- Exercise instructions -
Set down the listing below again, exactly as written.
___
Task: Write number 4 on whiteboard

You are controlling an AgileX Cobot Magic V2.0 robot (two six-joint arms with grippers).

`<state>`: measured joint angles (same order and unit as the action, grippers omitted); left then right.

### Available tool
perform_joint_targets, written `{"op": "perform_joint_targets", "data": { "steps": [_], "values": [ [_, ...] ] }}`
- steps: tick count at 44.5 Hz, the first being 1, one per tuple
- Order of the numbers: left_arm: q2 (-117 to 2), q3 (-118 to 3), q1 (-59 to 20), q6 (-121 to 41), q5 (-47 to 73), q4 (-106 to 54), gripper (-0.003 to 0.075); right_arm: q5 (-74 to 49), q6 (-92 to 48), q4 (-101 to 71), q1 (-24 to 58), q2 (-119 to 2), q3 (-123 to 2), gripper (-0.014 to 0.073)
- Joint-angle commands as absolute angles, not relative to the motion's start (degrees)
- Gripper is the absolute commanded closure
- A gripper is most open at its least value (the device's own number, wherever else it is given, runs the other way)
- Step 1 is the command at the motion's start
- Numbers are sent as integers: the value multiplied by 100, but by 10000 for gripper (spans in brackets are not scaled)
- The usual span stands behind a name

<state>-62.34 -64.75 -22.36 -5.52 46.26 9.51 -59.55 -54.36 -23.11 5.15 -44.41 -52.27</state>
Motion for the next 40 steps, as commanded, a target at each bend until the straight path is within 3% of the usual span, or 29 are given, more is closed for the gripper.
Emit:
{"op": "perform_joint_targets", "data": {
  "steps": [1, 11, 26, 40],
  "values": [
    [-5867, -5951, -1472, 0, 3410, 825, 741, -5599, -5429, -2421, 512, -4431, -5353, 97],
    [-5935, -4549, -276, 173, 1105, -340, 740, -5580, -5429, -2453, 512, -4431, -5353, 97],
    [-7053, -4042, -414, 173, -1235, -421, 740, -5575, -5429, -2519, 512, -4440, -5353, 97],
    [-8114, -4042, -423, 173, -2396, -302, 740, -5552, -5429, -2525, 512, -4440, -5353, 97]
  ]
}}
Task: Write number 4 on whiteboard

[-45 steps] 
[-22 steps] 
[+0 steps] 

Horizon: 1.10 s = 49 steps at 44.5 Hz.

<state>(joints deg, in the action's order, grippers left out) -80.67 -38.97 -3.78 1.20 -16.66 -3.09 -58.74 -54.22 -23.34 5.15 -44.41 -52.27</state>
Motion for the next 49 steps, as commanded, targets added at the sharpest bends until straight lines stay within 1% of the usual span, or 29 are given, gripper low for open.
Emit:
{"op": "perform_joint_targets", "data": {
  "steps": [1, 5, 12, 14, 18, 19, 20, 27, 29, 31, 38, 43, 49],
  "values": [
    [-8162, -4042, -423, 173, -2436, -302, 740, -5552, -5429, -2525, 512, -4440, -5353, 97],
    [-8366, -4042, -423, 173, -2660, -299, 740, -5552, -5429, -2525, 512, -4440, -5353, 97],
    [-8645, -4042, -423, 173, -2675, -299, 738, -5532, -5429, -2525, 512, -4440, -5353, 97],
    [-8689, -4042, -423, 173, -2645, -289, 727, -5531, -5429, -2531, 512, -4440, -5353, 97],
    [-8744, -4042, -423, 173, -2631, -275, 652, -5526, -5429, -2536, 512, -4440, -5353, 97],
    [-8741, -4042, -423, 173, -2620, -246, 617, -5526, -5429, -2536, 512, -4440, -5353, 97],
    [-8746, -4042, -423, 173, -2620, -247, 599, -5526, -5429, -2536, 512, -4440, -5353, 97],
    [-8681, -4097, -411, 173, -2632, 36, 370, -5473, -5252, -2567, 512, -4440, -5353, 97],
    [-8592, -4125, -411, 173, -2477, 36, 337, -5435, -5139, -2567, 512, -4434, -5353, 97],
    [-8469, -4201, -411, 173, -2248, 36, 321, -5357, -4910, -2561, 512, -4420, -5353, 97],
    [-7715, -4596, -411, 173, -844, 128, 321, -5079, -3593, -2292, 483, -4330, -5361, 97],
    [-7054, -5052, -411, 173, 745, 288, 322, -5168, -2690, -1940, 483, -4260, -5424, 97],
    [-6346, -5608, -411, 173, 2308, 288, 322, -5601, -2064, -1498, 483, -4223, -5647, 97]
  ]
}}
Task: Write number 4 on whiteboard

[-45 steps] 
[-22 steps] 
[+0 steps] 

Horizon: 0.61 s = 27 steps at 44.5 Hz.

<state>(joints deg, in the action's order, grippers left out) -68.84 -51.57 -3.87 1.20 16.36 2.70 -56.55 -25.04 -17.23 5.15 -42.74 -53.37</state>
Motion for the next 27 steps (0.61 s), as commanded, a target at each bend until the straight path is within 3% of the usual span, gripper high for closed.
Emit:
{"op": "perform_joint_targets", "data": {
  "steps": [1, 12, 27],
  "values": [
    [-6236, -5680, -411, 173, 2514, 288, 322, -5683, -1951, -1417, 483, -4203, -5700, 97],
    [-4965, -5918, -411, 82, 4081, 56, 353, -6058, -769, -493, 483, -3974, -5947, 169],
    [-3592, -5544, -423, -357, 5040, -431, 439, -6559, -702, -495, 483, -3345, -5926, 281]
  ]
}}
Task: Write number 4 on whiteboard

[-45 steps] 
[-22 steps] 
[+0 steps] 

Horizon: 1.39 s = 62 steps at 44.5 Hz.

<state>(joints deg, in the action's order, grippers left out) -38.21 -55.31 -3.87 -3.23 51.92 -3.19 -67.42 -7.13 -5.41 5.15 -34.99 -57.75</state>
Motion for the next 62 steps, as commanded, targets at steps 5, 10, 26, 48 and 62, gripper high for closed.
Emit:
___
- Response to the exercise -
Task: Write number 4 on whiteboard

You are controlling an AgileX Cobot Magic V2.0 robot (two six-joint arms with grippers).

`<state>`: measured joint angles (same order and unit as the action, grippers omitted); left then right.

### Available tool
perform_joint_targets, written `{"op": "perform_joint_targets", "data": { "steps": [_], "values": [ [_, ...] ] }}`
- steps: tick count at 44.5 Hz, the first being 1, one per tuple
- Order of the numbers: left_arm: q2 (-117 to 2), q3 (-118 to 3), q1 (-59 to 20), q6 (-121 to 41), q5 (-47 to 73), q4 (-106 to 54), gripper (-0.003 to 0.075); right_arm: q5 (-74 to 49), q6 (-92 to 48), q4 (-101 to 71), q1 (-24 to 58), q2 (-119 to 2), q3 (-123 to 2), gripper (-0.014 to 0.073)
- Joint-angle commands as absolute angles, not relative to the motion's start (degrees)
- Gripper is the absolute commanded closure
- A gripper is most open at its least value (the device's own number, wherever else it is given, runs the other way)
- Step 1 is the command at the motion's start
- Numbers are sent as integers: the value multiplied by 100, but by 10000 for gripper (spans in brackets are not scaled)
- The usual span stands behind a name

<state>-62.34 -64.75 -22.36 -5.52 46.26 9.51 -59.55 -54.36 -23.11 5.15 -44.41 -52.27</state>
Motion for the next 40 steps, as commanded, a target at each bend until the straight path is within 3% of the usual span, or 29 are given, more is closed for the gripper.
Emit:
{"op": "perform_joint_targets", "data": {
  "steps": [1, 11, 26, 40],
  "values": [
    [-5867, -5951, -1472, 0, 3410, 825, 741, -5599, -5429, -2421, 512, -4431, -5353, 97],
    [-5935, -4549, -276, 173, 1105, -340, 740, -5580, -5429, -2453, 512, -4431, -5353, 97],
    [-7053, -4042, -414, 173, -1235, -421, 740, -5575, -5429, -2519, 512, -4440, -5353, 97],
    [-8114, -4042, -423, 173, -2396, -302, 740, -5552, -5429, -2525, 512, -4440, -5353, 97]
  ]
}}
Task: Write number 4 on whiteboard

[-45 steps] 
[-22 steps] 
[+0 steps] 

Horizon: 1.10 s = 49 steps at 44.5 Hz.

<state>(joints deg, in the action's order, grippers left out) -80.67 -38.97 -3.78 1.20 -16.66 -3.09 -58.74 -54.22 -23.34 5.15 -44.41 -52.27</state>
Motion for the next 49 steps, as commanded, targets added at the sharpest bends until straight lines stay within 1% of the usual span, or 29 are given, gripper low for open.
Emit:
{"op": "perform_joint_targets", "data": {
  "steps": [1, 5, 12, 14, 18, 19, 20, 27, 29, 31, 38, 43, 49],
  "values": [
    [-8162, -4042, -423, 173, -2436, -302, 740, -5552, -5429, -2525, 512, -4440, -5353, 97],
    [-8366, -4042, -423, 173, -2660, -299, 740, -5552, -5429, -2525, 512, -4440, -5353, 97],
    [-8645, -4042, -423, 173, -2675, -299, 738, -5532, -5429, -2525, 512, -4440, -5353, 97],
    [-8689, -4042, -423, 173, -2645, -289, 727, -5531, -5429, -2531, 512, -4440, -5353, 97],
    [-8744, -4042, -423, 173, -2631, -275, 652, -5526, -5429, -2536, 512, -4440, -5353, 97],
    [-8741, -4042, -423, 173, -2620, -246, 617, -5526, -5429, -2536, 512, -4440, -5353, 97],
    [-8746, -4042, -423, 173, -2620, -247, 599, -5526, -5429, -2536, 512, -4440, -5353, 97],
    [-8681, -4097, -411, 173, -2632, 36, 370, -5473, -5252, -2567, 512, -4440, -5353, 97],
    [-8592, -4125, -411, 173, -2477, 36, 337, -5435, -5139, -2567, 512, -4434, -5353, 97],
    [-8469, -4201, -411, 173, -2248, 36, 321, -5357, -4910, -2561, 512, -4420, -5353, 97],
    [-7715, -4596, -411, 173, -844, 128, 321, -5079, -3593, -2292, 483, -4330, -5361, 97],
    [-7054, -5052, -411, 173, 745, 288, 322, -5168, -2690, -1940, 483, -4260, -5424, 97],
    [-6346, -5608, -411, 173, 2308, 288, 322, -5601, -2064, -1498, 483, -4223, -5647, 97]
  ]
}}
Task: Write number 4 on whiteboard

[-45 steps] 
[-22 steps] 
[+0 steps] 

Horizon: 0.61 s = 27 steps at 44.5 Hz.

<state>(joints deg, in the action's order, grippers left out) -68.84 -51.57 -3.87 1.20 16.36 2.70 -56.55 -25.04 -17.23 5.15 -42.74 -53.37</state>
Motion for the next 27 steps (0.61 s), as commanded, a target at each bend until the straight path is within 3% of the usual span, gripper high for closed.
Emit:
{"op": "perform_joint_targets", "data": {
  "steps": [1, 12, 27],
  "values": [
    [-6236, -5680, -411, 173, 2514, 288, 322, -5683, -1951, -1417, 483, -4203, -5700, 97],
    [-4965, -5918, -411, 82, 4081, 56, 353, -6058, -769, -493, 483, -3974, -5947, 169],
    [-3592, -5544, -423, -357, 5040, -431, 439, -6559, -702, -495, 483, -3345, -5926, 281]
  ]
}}
Task: Write number 4 on whiteboard

[-45 steps] 
[-22 steps] 
[+0 steps] 

Horizon: 1.39 s = 62 steps at 44.5 Hz.

<state>(joints deg, in the action's order, grippers left out) -38.21 -55.31 -3.87 -3.23 51.92 -3.19 -67.42 -7.13 -5.41 5.15 -34.99 -57.75</state>
Motion for the next 62 steps, as commanded, targets at steps 5, 10, 26, 48 and 62, gripper high for closed.
Emit:

The response is complete as it stands.